For the material below, return exactly the lines starting at the line containing "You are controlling" and ending at the line containing "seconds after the", both ends included, and no others.

# Source data:
↓

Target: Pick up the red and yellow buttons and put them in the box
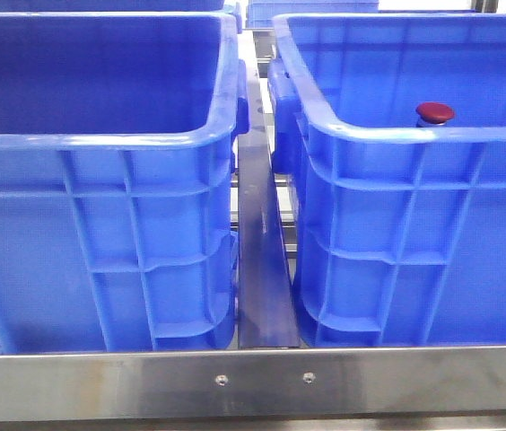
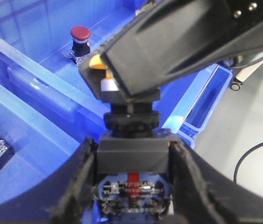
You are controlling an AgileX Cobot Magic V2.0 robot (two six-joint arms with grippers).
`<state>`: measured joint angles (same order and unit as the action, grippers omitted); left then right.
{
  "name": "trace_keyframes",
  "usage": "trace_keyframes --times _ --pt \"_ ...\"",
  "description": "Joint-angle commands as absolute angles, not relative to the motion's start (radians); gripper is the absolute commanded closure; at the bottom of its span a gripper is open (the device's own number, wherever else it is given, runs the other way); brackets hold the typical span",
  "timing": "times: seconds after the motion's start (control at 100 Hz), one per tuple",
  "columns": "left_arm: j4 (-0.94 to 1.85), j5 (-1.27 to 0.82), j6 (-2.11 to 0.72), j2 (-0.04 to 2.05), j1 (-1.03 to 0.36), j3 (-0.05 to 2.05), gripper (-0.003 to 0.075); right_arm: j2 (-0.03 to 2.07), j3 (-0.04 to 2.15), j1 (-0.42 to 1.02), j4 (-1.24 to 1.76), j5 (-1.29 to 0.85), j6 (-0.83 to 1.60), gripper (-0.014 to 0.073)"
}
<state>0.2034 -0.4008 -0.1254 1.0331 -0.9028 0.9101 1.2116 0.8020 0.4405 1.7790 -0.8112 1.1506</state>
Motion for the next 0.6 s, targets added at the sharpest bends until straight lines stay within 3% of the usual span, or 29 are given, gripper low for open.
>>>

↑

# Task answer:
You are controlling an AgileX Cobot Magic V2.0 robot (two six-joint arms with grippers).
`<state>`: measured joint angles (same order and unit as the action, grippers omitted); left then right.
{
  "name": "trace_keyframes",
  "usage": "trace_keyframes --times _ --pt \"_ ...\"",
  "description": "Joint-angle commands as absolute angles, not relative to the motion's start (radians); gripper is the absolute commanded closure; at the bottom of its span a gripper is open (the device's own number, wherever else it is given, runs the other way); brackets hold the typical span",
  "timing": "times: seconds after the motion's start (control at 100 Hz), one per tuple",

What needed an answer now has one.